The experimental results show that the segmentation accuracy of the designed network model is improved compared with FCN, ERFNet, SegNet, and classic ENet. Although it still does not match the accuracy of UNet, it only differs by 0.6%. Operation speed is reduced because of the addition of residual branches to the classic ENet structure. However, it is still faster than those of FCN, SegNet, ERFNet, and UNet. In terms of computational complexity, the designed network model is much smaller than UNet and SegNet. The model has 0.05% the parameters of the FCN model, and it only increases the parameter amount by 0.07 M compared to classic ENet. Therefore, the model is still a lightweight network that rapidly performs semantic segmentation. From the performance comparison chart shown in Figure 9, it can be seen that the closer the model position is to the upper right, the stronger the overall performance. Therefore, the performance of the proposed network is better than that of the other five semantic segmentation networks, improving the segmentation accuracy without reducing the real-time performance and achieving the expected effect.

Navigation Line Recognition

We extract and fit the feature points of the image segmented by the network to obtain a visual navigation line, as shown in Figure 10, where the red dots in Figure 10A represent the extracted feature points, and the red lines in Figure 10B are the fitted crop row centerlines.

FIGURE 10

Figure 10. Guideline fitting effect. (A) An example of the result of feature point extraction, where the red dots represent the extracted feature points. (B) An example of the results of the guideline fit. The red line in the figure is an extremely fitted visual navigation line.

To quantitatively analyze the accuracy of guideline detection, we drew guidelines manually from 100 ground-truth images in the test dataset used as the reference standard. We used the method proposed by Jiang et al. (2015) for the detection results of the navigation line of the crop row, which compares the predicted results with the artificially drawn true values. The angle α is calculated by comparing the predicted result with the manually drawn true value. When α is not greater than 7°, the algorithm’s detection result is considered to be correct; if it is greater than 7° or is not detected, the result is considered incorrect.

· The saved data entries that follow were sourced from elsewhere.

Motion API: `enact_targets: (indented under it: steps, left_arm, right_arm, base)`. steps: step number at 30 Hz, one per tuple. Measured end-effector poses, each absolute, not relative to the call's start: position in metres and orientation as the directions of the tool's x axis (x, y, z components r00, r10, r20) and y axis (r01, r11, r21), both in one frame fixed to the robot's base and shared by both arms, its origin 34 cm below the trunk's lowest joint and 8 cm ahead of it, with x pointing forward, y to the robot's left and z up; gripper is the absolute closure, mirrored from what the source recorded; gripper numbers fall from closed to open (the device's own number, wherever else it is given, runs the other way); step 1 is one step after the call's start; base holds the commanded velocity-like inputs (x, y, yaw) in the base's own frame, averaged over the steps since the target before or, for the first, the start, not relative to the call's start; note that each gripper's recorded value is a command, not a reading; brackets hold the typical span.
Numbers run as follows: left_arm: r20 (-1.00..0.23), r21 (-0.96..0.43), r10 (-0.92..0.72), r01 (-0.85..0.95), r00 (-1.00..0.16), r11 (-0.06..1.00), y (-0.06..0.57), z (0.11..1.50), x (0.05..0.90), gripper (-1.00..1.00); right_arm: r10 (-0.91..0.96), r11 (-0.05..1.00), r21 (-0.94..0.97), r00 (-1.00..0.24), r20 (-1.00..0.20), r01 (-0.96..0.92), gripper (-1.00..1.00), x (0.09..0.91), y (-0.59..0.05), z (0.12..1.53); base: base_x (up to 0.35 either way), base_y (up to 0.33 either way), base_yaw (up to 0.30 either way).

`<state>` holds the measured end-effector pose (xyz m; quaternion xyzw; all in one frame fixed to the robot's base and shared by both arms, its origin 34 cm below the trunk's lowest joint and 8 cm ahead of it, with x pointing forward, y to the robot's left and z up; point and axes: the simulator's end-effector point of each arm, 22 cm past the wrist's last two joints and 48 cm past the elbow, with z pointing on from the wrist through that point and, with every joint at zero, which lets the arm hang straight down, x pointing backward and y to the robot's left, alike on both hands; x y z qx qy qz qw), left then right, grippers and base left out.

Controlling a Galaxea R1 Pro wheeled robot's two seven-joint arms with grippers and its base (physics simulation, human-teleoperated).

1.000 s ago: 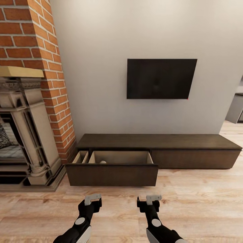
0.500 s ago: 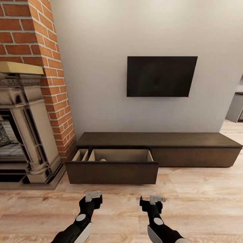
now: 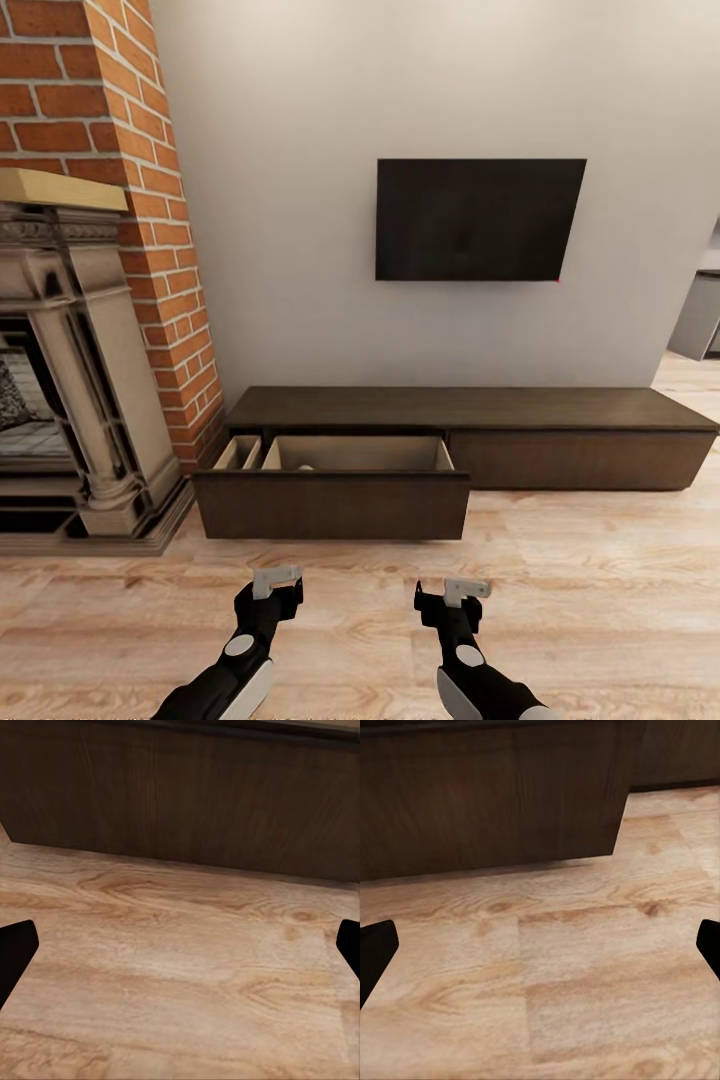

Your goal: Place each of the two pumpkins and all three candles from the living room inside a cabinet in the living room (use any cabinet), then make sure every cabinet is closed, and position the cauldron so it is next to a table in the living room.

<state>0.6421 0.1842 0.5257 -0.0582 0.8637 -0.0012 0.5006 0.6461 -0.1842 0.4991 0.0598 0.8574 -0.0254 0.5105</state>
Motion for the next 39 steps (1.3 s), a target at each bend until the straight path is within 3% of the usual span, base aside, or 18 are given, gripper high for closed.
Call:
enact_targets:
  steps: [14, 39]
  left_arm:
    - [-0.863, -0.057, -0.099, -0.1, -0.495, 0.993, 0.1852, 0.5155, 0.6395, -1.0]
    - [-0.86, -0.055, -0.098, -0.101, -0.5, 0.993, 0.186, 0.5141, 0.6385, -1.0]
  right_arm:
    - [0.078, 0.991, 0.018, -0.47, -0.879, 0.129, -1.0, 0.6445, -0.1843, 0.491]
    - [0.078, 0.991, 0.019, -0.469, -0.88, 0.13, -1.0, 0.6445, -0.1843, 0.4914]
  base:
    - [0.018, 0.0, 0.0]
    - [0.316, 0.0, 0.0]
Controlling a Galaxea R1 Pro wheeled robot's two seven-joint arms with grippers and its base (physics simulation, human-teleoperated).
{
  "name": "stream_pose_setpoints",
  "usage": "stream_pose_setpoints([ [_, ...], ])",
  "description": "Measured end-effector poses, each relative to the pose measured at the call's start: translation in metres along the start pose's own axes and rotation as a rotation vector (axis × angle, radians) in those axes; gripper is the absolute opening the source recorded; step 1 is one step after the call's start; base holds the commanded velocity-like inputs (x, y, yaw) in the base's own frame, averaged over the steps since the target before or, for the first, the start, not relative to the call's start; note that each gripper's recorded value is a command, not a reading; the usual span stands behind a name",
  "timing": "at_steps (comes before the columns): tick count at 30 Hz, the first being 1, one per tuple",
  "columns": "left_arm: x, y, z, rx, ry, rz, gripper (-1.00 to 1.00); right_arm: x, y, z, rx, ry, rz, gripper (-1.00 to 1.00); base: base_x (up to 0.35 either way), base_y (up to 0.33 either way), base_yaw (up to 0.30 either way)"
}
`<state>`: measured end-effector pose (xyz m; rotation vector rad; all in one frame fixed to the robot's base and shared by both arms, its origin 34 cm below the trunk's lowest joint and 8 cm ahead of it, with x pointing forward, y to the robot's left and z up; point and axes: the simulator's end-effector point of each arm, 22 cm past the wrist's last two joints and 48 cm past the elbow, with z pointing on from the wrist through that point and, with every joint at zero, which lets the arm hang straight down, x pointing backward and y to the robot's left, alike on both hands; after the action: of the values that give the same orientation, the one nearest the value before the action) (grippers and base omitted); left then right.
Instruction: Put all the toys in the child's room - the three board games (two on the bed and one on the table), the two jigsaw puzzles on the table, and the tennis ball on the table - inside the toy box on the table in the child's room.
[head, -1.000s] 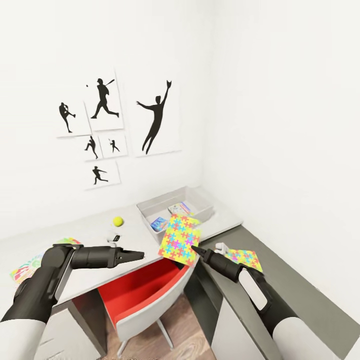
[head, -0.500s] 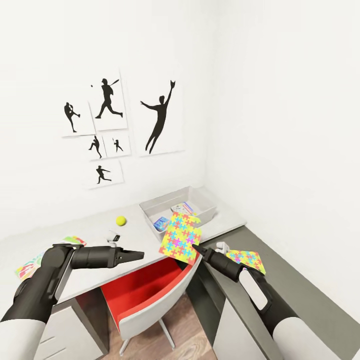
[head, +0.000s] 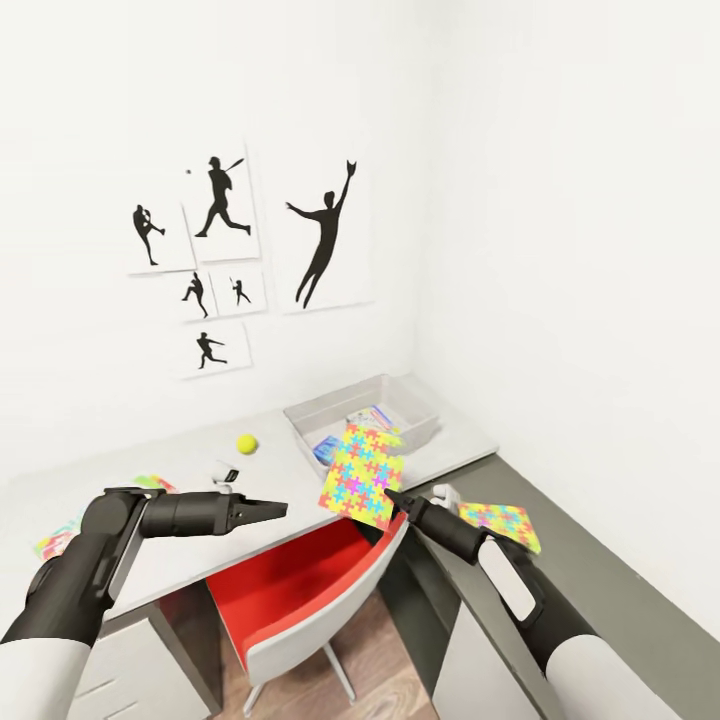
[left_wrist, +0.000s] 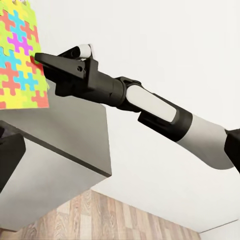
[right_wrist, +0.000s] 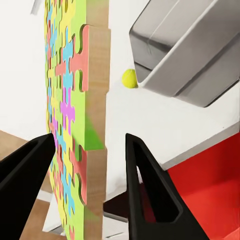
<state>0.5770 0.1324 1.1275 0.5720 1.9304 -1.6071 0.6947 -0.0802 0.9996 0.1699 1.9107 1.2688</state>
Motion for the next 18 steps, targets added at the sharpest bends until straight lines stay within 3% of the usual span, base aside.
stream_pose_setpoints([
  [4, -0.0002, 0.0001, -0.0003, 0.0, -0.001, 0.0, 1.0, 0.0001, -0.0006, 0.0001, 0.003, 0.0, 0.001, -1.0, 0.068, 0.171, 0.0],
  [14, -0.0003, 0.0004, -0.0005, -0.001, -0.001, 0.0, 1.0, 0.0003, -0.0018, 0.0001, 0.006, 0.0, 0.001, -1.0, 0.007, 0.036, 0.0],
  [18, -0.0005, 0.0006, -0.0011, -0.002, -0.002, 0.0, 1.0, 0.0008, -0.0009, 0.0008, 0.004, 0.0, 0.002, -1.0, 0.0, 0.206, 0.0],
])
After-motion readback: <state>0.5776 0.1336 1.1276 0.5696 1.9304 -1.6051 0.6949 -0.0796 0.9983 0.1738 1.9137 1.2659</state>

The RANSAC algorithm and the guideline fitting algorithm proposed here were used to detect the guidelines. Table 2 provides a performance comparison of the two algorithms, and the detection results are shown in Figure 11. The detection accuracy and the red line in the figure represent the crop line, and the blue line is the manually calibrated navigation line, that is, the true value of the navigation line.

TABLE 2

Table 2. Performance comparison of the fitting algorithms.

FIGURE 11

Figure 11. Navigation line fitting results. (A) The red straight line represents the navigation line fitted by the RANSAC algorithm. (B) The red straight line represents the crop row navigation line fitted by our algorithm.

A comparison of the results of the two fitting algorithms is shown in Table 2; we can see that the accuracy of the improved RANSAC algorithm proposed here is lower than that of the RANSAC algorithm, but the overall time consumption is considerably improved, and the total time is reduced by 44 ms. Overall, the straight-line fitting algorithm proposed here is more optimal, which ensures the algorithm’s real-time performance without losing accuracy.

Conclusion

Considering the inaccuracy and poor robustness of traditional visual navigation line extraction algorithms, we proposed a visual navigation method based on an improved semantic segmentation network, namely ENet. Using the trained semantic segmentation network training dataset, we extracted feature points from the segmentation results and classified them. Finally, we used a random sampling algorithm to fit the centerline of the crop row as the visual navigation line. The experimental results showed that the algorithm has good adaptability to farmland images in various situations. The accuracy of crop row detection was 90.9%, the FPS of the model was 17, and the number of parameters was 0.27 M. Therefore, it can be deployed in embedded devices, which can meet the actual requirements and allow follow-up agricultural UAVs to realize real-time and precise flights along the ridges in farmland operations.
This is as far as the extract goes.